Desembargador José Zuquim validou Comissão Processante da Câmara Municipal; Alberto Márcio Gonçalves (Novo) segue no cargo durante a apuração

O presidente do Tribunal de Justiça de Mato Grosso (TJMT), desembargador José Zuquim Nogueira, determinou a retomada imediata da investigação político-administrativa contra o prefeito de Guarantã do Norte, Alberto Márcio Gonçalves (Novo). Em decisão proferida nesta quinta-feira (11), o magistrado suspendeu os efeitos de uma sentença de primeira instância que havia anulado e arquivado a Comissão Processante da Câmara Municipal.

Com a liminar deferida a favor do Legislativo, o Processo Político-Administrativo nº 001/2026 volta a tramitar normalmente até que o mérito da controvérsia seja analisado de forma definitiva pelo Judiciário.

Entenda o caso e a batalha judicial

O imbróglio começou após a sessão legislativa de 22 de abril de 2026, quando os vereadores aprovaram, por sete votos a um, o recebimento de uma denúncia protocolada por um cidadão contra o prefeito. A partir dessa deliberação, foi instalada uma Comissão Processante para apurar supostas infrações político-administrativas.

No entanto, uma decisão da Vara Única de Guarantã do Norte travou o andamento da investigação ao anular o recebimento da denúncia. A Câmara Municipal, então, recorreu ao TJMT alegando prejuízos graves:

  • Autonomia e Fiscalização: O Legislativo argumentou que a paralisação feria sua função constitucional de fiscalizar os atos do Poder Executivo.
  • Prazo de Validade: A lei estabelece um prazo rígido e máximo de 90 dias para a conclusão dos trabalhos da comissão.
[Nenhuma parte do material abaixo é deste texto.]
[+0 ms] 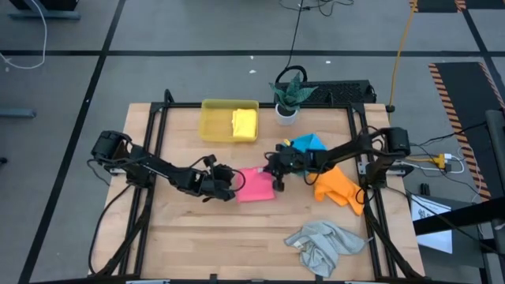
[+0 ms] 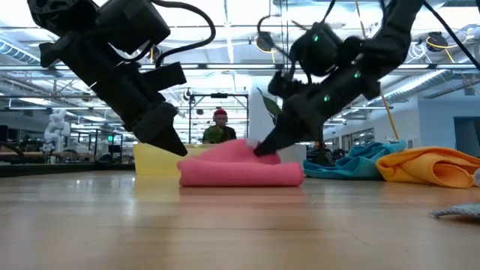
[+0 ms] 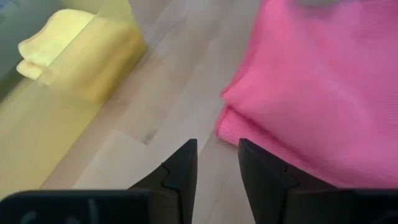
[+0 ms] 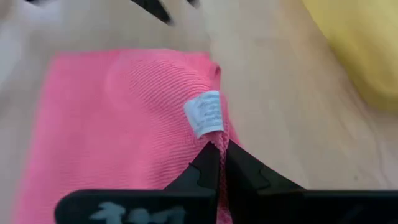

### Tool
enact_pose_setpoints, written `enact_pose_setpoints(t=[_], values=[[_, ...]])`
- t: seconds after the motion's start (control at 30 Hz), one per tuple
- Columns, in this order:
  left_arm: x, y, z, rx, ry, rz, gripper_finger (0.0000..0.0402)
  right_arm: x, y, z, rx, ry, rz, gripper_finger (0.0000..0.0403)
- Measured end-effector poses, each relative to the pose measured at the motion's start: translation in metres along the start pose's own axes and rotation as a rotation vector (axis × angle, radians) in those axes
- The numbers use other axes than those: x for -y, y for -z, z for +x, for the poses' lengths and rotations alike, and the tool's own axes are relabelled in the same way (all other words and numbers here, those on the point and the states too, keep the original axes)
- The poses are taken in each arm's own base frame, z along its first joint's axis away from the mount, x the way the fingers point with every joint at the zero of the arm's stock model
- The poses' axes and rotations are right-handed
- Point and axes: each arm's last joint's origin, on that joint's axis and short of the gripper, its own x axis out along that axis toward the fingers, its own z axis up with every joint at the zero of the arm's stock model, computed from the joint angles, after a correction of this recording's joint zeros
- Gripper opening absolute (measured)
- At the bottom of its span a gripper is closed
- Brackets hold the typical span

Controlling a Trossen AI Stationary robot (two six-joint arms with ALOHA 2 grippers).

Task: Fold microfiber towels
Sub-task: Fold the pink microfiber cloth

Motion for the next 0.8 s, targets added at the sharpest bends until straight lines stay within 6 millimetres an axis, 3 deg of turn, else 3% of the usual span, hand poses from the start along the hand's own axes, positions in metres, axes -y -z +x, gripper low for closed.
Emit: enact_pose_setpoints(t=[0.23, 0.5, 0.63, 0.8], values=[[0.002, -0.005, 0.0, 0.041, 0.017, -0.014, 0.0117, 0.005, 0.011, 0.004, -0.081, 0.01, 0.016, 0.0006], [0.003, -0.006, 0.0, 0.047, 0.052, -0.023, 0.0117, 0.001, 0.007, -0.001, -0.076, -0.018, -0.013, 0.0009], [0.006, -0.007, -0.002, 0.044, 0.101, 0.001, 0.0117, 0.005, 0.002, -0.014, -0.114, 0.108, -0.014, 0.0039], [0.014, -0.009, -0.006, 0.079, 0.169, 0.05, 0.0117, 0.009, -0.011, -0.04, -0.106, 0.206, 0.06, 0.0103]])
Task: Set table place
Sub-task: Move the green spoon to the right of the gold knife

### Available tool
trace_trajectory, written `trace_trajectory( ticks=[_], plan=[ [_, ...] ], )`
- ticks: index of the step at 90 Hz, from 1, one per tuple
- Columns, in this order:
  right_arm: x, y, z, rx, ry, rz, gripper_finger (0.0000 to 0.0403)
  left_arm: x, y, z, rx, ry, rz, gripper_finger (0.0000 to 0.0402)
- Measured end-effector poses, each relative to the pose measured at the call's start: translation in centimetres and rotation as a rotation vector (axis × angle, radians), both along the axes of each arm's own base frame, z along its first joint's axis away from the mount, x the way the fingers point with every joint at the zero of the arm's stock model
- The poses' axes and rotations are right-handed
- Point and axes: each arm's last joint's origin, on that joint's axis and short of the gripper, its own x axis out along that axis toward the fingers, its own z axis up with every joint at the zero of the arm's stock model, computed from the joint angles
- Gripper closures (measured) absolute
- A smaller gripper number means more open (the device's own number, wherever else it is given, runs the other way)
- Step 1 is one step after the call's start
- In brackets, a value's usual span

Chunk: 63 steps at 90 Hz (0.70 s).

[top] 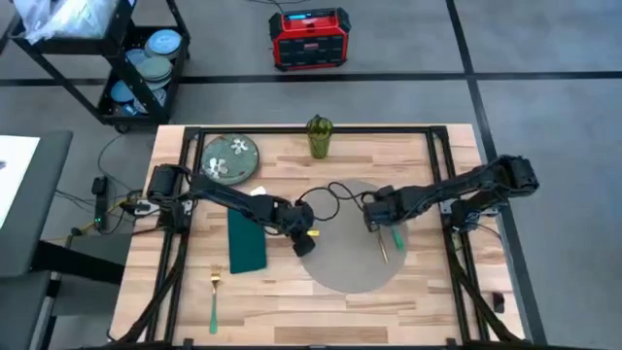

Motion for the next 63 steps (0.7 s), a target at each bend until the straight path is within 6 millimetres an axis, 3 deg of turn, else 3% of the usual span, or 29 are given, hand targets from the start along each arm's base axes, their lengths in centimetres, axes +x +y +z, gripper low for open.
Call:
trace_trajectory(
  ticks=[41, 63],
  plan=[
    [0.00, -0.01, 0.00, 0.021, -0.006, -0.037, 0.0401, -0.01, -0.14, 0.00, -0.016, -0.003, 0.039, 0.0402],
    [-0.01, 0.04, -0.01, 0.024, -0.003, -0.027, 0.0363, -0.02, -0.29, 0.00, -0.023, -0.003, 0.052, 0.0402]
  ],
)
Congelar a investigação poderia inviabilizar o procedimento pelo esgotamento desse tempo.

A Decisão do Presidente do TJMT

Ao analisar o recurso, o desembargador José Zuquim concordou com os parlamentares. Ele entendeu que a execução imediata da sentença de primeira instância representava uma possível lesão à ordem institucional e uma interferência indevida na autonomia da Câmara Municipal.
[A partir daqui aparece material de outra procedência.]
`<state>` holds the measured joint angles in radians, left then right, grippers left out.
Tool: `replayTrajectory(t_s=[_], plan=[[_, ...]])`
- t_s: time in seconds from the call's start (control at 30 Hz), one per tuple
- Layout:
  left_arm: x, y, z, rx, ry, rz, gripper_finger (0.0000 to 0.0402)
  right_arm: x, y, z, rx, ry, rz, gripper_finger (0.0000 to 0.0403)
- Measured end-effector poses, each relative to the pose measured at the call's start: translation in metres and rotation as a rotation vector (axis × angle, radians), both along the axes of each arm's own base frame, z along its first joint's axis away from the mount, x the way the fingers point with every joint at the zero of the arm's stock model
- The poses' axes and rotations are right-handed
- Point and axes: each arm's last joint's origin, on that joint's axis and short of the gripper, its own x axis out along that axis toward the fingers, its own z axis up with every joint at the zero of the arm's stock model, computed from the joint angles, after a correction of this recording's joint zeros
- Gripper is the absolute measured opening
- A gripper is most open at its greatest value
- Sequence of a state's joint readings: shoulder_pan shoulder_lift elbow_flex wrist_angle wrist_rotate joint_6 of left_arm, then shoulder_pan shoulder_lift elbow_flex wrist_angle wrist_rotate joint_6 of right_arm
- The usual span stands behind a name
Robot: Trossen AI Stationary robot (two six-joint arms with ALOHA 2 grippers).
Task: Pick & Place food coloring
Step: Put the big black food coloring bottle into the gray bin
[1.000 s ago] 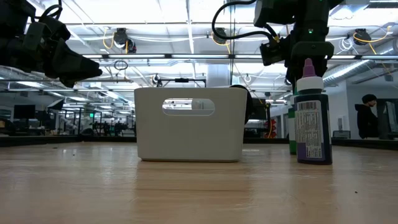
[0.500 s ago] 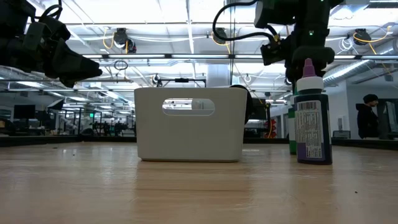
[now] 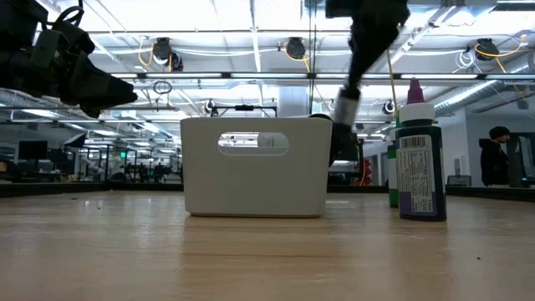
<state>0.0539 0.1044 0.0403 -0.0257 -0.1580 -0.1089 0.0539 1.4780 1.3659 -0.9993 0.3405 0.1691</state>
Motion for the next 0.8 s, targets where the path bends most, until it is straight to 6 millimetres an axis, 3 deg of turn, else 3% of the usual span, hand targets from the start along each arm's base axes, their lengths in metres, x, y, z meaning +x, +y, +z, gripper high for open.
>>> replayTrajectory(t_s=[0.17, 0.33, 0.57, 0.8], plan=[[0.0, 0.0, 0.0, 0.0, 0.0, 0.0, 0.0148, 0.01, 0.007, 0.037, -0.021, -0.108, 0.082, 0.0106], [0.0, 0.0, 0.0, 0.0, 0.0, 0.0, 0.0147, 0.03, 0.014, 0.057, -0.031, -0.132, 0.163, 0.0106], [0.0, 0.0, 0.0, 0.0, 0.0, 0.0, 0.0147, 0.065, 0.03, 0.051, 0.19, -0.084, 0.276, 0.0106], [0.0, 0.0, 0.0, 0.0, 0.0, 0.0, 0.0147, 0.079, 0.047, 0.034, 0.3, -0.035, 0.296, 0.0106]])
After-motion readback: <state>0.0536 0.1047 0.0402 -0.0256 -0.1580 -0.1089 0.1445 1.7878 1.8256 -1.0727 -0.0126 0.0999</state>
Zuquim destacou que os processos de cassação possuem natureza eminentemente político-administrativa e são de competência exclusiva do Legislativo, desde que o direito ao contraditório e à ampla defesa sejam garantidos ao investigado.

O magistrado também pontuou que a manutenção do arquivamento “esvaziaria a utilidade do processo”, uma vez que o prazo legal de 90 dias poderia se encerrar antes de uma reversão definitiva, tirando todo o efeito prático de uma eventual vitória do Legislativo no futuro.

Prefeito continua no cargo

Apesar da retomada das investigações, o presidente do TJMT fez questão de ressaltar que a continuidade da Comissão Processante não gera o afastamento imediato do chefe do Executivo.

Conforme as regras do Decreto-Lei nº 201/1967, o simples recebimento de uma denúncia ou a abertura de uma investigação não resultam na suspensão automática do mandato. Dessa forma, o prefeito Alberto Márcio Gonçalves continuará exercendo normalmente suas funções na prefeitura de Guarantã do Norte enquanto as apurações tramitam no Legislativo.